CPU Bug mitigations
Posted: Wed Nov 28, 2018 10:43 am
Hi all,
laughing at the misfortune of other is always cathartic, but it just doesn't improve the situation. So I recently looked at the CPU Bugs wiki page and noticed that for most of them, no mitigations are listed at all. So I thought maybe we should add them.
So to start, I'll list the mitigations I know:
1. ESP not cleared
When returning from 64-bit or 32-bit mode to 16-bit mode, bits 31:16 of ESP aren't cleared. Bits 63:32 probably aren't, either, but you can't see those from 16-bit mode. Linux's solution is to leak those bits with pride! That is to say, they create a special tiny stack per CPU and switch to it before returning to anything that might be a 16-bit segment. That tiny stack (needs only 48 bytes in 64-bit mode) is set to readonly, since the only thing they do with it is to write the IRET frame to it (using a writable address) and then IRET. If an exception arrives while the kernel is on that stack, it will immediately cause a page fault, and therefore a double fault. #DF is on an IST stack.
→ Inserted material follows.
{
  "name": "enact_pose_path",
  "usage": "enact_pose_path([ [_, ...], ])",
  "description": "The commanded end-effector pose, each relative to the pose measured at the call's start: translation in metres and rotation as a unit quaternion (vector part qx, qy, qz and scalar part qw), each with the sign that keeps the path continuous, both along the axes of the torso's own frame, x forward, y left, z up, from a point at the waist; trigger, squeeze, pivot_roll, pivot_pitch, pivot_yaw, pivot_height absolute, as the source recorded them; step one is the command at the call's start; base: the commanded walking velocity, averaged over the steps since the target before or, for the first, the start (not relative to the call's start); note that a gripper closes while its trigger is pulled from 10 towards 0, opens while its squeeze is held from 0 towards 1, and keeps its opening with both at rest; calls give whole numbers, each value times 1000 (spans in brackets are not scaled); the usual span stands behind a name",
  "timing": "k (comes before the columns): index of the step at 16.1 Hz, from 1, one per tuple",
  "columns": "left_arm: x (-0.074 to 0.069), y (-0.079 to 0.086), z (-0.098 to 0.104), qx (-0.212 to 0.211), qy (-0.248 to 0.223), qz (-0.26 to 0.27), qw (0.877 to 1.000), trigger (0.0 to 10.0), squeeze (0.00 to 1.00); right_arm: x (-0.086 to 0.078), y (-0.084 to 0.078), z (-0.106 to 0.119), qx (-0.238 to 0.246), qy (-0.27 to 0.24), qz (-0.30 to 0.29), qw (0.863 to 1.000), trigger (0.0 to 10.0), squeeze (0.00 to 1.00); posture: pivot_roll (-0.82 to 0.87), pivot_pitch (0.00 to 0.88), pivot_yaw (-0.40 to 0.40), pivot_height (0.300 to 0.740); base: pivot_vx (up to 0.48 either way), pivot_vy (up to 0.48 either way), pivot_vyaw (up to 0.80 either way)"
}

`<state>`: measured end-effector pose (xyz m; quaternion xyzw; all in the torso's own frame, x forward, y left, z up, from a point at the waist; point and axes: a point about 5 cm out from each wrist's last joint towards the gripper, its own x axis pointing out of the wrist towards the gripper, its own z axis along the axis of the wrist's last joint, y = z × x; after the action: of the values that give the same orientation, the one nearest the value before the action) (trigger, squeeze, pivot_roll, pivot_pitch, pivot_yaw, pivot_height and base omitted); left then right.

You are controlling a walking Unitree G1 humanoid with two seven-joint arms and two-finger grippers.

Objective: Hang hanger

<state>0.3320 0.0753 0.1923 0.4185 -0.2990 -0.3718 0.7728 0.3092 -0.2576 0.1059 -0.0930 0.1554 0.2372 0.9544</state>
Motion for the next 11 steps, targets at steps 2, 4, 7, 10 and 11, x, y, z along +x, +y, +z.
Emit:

The #DF handler will recognize the situation and set things up so it looks like a general protection fault came in from userspace.
This way, the bits are still leaking, but they only identify the CPU the code is running on, not the actual kernel stack address. And since the stacks are so small and the location is randomized on bootup, you could only find out about your CPU if the machine has more than 85 CPUs.
I just noticed: That means 16-bit userspace can never use the top 16 bits of ESP. Which is bad, because usually userspace can do whatever they want with the registers and the kernel needn't care. You could use BX for a stack pointer if you don't use the PUSH or CALL instructions.But here that's not possible.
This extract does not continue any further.